-- DATA LISTING --
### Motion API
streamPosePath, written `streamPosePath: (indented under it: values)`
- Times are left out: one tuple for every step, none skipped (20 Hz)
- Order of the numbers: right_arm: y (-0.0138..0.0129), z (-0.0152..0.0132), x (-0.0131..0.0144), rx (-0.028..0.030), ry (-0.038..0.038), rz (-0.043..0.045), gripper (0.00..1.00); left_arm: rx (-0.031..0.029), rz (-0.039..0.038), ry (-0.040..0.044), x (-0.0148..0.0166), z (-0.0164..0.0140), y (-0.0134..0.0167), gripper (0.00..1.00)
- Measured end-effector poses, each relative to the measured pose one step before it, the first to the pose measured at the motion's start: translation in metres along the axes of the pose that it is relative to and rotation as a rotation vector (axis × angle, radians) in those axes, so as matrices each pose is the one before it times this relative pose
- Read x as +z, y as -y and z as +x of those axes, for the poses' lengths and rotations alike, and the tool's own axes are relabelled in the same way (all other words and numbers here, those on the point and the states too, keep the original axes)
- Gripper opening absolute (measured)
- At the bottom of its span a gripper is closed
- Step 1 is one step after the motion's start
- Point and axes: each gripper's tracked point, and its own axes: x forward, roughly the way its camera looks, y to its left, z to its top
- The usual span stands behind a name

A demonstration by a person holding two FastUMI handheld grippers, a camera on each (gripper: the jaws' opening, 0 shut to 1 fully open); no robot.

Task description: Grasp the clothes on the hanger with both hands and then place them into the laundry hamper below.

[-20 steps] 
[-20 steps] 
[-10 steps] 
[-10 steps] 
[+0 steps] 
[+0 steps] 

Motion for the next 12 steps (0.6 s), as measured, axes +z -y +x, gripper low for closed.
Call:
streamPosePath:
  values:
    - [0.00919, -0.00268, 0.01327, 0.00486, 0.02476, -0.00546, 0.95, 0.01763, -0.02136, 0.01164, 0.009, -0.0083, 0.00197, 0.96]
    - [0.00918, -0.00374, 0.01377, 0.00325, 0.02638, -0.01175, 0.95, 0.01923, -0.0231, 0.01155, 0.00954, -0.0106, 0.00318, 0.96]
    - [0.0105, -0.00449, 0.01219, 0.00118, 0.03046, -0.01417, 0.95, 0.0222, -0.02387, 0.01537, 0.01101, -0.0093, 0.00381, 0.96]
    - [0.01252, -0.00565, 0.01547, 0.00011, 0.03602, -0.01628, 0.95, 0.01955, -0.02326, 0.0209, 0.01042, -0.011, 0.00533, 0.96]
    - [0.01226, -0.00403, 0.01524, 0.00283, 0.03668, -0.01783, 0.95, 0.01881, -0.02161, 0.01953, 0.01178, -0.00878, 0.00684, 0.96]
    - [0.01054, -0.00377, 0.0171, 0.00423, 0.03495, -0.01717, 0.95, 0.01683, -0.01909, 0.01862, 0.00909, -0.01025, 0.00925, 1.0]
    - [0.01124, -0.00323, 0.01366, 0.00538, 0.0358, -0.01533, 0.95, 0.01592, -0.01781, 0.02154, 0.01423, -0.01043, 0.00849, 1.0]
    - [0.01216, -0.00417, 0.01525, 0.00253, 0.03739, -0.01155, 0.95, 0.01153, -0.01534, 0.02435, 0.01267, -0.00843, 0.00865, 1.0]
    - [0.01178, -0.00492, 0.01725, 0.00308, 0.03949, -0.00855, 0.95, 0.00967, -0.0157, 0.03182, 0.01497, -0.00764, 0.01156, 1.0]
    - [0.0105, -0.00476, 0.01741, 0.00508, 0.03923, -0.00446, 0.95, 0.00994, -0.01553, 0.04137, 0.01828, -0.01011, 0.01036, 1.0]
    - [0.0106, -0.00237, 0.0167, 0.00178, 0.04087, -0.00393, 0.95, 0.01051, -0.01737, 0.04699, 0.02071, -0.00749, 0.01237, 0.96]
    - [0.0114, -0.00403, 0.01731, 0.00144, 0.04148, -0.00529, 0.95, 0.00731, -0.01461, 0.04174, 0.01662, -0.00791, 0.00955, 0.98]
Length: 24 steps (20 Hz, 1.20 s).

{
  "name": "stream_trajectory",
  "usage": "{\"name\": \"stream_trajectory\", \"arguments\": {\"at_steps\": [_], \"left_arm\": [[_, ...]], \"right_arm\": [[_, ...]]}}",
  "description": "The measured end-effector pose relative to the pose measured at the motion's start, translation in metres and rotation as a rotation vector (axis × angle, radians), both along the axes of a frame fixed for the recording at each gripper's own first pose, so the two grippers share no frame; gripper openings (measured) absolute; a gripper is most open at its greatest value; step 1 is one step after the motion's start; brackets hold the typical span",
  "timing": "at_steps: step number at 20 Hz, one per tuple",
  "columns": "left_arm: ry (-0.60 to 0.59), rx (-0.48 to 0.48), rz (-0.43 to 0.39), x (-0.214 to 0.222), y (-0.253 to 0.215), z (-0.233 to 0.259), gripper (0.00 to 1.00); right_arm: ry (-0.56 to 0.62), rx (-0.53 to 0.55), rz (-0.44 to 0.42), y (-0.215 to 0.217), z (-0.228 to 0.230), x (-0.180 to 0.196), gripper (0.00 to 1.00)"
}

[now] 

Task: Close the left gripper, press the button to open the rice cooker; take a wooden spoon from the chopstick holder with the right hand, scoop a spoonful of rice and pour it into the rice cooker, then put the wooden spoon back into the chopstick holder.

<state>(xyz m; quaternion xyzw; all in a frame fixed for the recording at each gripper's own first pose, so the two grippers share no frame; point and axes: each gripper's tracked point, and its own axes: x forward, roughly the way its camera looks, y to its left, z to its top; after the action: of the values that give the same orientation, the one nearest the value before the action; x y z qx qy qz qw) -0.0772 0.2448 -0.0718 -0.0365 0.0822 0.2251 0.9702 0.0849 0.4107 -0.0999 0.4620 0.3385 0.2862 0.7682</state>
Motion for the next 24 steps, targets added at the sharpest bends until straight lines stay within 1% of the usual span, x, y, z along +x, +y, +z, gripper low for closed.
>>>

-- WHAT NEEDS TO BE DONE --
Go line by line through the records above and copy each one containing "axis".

-- RESPONSE BELOW --
- Measured end-effector poses, each relative to the measured pose one step before it, the first to the pose measured at the motion's start: translation in metres along the axes of the pose that it is relative to and rotation as a rotation vector (axis × angle, radians) in those axes, so as matrices each pose is the one before it times this relative pose
  "description": "The measured end-effector pose relative to the pose measured at the motion's start, translation in metres and rotation as a rotation vector (axis × angle, radians), both along the axes of a frame fixed for the recording at each gripper's own first pose, so the two grippers share no frame; gripper openings (measured) absolute; a gripper is most open at its greatest value; step 1 is one step after the motion's start; brackets hold the typical span",

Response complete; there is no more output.